Me asaltó la idea de que el Panchito con el que jugaban las niñas fuera este Francisco Javier de las tarjetas, porque mi esposa y yo siempre supusimos que se trataba de uno de esos amigos imaginarios que tiene la mayoría de los niños muy pequeños.

Otro día en que visité a una vecina a la que le estaba restaurando yo una cómoda de caoba, me dijo la anciana, como descubriendo un secreto: “Oiga, joven, ¿usted está viviendo en la casa de la Mina, la de la esquina con rejas en las ventanas?”

—Sí, señora, ¿conoció usted a los que vivían antes ahí?

“Sí, cómo no, pero no crea que era yo amiga de las señoritas Tachiquín, es que eran muy reservadas, y estaban solas, parece que se mantenían con la renta de un edificio del centro...”.

La lengua se le había soltado a mi vecina.

“Y es que tenían ahí a un pobrecito niño, al parecer sobrino de ellas, hijo natural de otra hermana más joven que se fue del país, era jorobadito el inocente, y nunca lo sacaban... ¿me puede creer si le digo que tenían vergüenza de él? ...el pobre niño era muy bueno, yo me lo encontré una vez en el parquecito con una de las tías, y se ve que era muy cariñoso con los extraños, como que le faltaba cariño de las señoritas”.

—¿Y no se acuerda usted, de casualidad, cómo se llamaba el niño de la casa?

“Sí, joven, se llamaba Panchito, creo que Francisco Javier, y se murió cuando tenía como la edad de mi nietecito éste, el güerito que le abrió a usted la puerta”.

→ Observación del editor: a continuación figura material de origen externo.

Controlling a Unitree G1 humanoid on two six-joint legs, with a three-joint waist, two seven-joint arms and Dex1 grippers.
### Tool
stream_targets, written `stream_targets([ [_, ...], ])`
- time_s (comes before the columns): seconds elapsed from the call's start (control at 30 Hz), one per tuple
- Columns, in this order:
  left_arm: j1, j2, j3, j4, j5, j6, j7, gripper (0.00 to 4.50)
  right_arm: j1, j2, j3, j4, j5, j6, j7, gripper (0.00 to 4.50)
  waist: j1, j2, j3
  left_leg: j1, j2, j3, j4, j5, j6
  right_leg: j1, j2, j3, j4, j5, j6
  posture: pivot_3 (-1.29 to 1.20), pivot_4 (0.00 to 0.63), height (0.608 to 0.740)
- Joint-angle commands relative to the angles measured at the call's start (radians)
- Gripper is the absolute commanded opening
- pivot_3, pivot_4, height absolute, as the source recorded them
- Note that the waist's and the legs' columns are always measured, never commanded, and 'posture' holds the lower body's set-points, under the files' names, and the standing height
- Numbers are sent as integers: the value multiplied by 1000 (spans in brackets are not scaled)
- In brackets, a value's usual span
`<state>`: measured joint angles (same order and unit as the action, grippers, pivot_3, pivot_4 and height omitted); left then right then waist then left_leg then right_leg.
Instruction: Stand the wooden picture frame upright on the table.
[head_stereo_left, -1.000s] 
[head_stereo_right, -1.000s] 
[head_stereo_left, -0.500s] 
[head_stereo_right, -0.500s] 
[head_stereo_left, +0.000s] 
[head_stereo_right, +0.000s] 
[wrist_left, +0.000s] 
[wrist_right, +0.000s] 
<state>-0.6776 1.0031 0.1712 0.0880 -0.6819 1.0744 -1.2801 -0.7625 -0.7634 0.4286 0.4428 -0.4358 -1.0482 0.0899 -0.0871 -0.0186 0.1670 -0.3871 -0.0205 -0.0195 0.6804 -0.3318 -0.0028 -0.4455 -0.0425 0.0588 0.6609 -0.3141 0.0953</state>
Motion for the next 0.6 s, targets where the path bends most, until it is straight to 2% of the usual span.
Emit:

Cuando mi casero, un sobrino de las señoritas De la Barrera, tuvo a bien recogerme la casa una vez que se dio cuenta el marrullero sujeto de las maravillas que obré en su conservación y en el aspecto, nos vimos obligados a salirnos de ahí. Para llevarnos todo, contraté yo una “carga ligera”, que así le llamaban aquí en Chihuahua hace años a las camionetas de mudanza. Estábamos todos afuera, ya teníamos todo empaquetado, y listo estaba el embarque en la calle, pero las niñas corrieron antes de que cerrara yo el portón del frente, y se dirigieron al cuarto sin ventanas.

Al salir mis pequeñas, me dijo Paty, con toda la naturalidad de la inocencia de sus añitos: “Nos fuimos a despedir de Panchito”.